Sürekli üretken olmak, duygusal sağlığımı güçlendirmeyi öğrendiğim en iyi yollardan biri. Üretkenliğin, tükenmişlik, aşırı çalışma gibi olumsuz durumlarla ilişkilendirilen sağlıksız bir versiyonu olduğu açıkken, toksik üretkenlikle ilgili tüm bu endişelerin çoğunlukla, sağlıklı üretkenliğin gerçekte kendi hayatlarımızda ne anlama geldiğini ve nasıl göründüğünü anlamaya yönelik zorlu çalışmalardan kaçınmanın bir yolu olduğunu düşünüyorum.

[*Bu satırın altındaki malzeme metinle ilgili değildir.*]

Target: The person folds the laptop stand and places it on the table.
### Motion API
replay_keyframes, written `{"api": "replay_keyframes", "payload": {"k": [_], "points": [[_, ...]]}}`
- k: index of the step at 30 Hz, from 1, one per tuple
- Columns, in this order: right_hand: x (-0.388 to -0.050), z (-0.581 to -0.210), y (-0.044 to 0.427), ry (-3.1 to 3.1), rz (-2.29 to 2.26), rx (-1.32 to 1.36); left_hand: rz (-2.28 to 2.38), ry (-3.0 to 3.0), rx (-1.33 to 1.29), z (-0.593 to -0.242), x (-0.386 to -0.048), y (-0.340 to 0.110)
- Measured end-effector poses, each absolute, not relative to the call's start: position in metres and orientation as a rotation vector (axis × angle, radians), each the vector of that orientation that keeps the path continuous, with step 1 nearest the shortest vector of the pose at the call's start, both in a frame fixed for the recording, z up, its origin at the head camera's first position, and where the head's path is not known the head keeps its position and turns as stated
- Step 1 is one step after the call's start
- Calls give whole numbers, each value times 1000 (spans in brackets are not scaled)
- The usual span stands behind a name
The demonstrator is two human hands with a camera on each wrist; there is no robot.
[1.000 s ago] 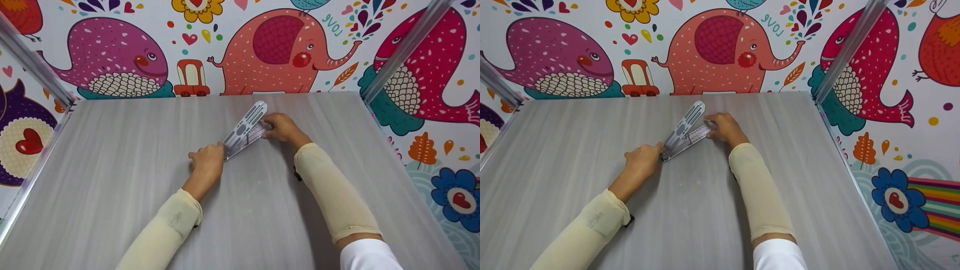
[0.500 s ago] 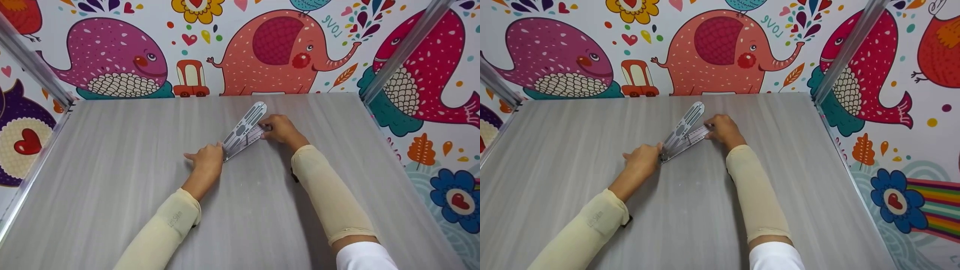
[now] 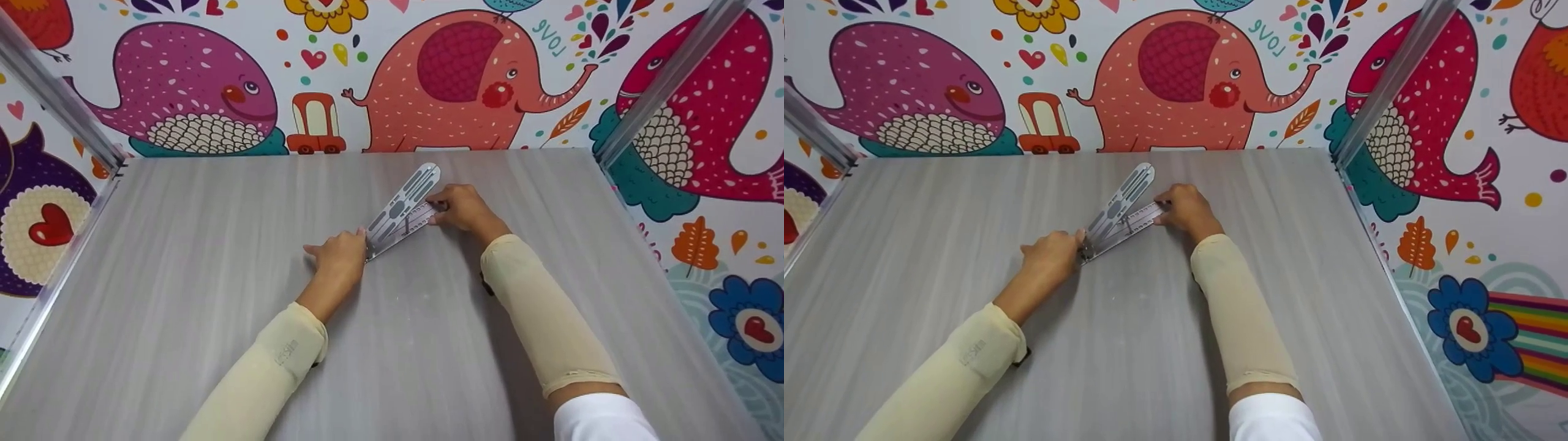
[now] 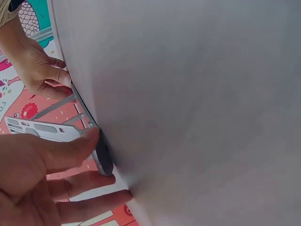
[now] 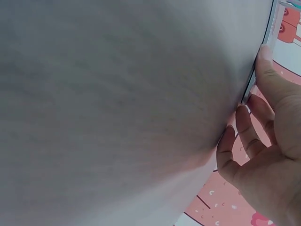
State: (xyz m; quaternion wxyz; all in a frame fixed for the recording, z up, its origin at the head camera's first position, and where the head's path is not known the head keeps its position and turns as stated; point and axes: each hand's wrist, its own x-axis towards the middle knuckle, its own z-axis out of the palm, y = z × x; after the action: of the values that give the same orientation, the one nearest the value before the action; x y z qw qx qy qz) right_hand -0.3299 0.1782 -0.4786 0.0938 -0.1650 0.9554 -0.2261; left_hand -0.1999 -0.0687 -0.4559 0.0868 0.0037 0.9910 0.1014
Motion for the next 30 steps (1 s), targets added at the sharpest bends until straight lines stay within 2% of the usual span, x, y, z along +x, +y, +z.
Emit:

Benim için sağlıklı üretkenlik, hem anlamlı hem de keyifli, başkaları için de yararlı ve ilginç olan şeyleri yapmak için sıkı çalışmayı ifade ediyor. Şu anda hayatımda bu, genellikle makaleler yazmak, hayranı olduğum veya ilgi duyduğum uzmanlarla podcast röportajları yapmak ve son zamanlarda - biraz korkutucu da olsa - kamera karşısına geçerek videolar çekmek şeklinde gerçekleşiyor.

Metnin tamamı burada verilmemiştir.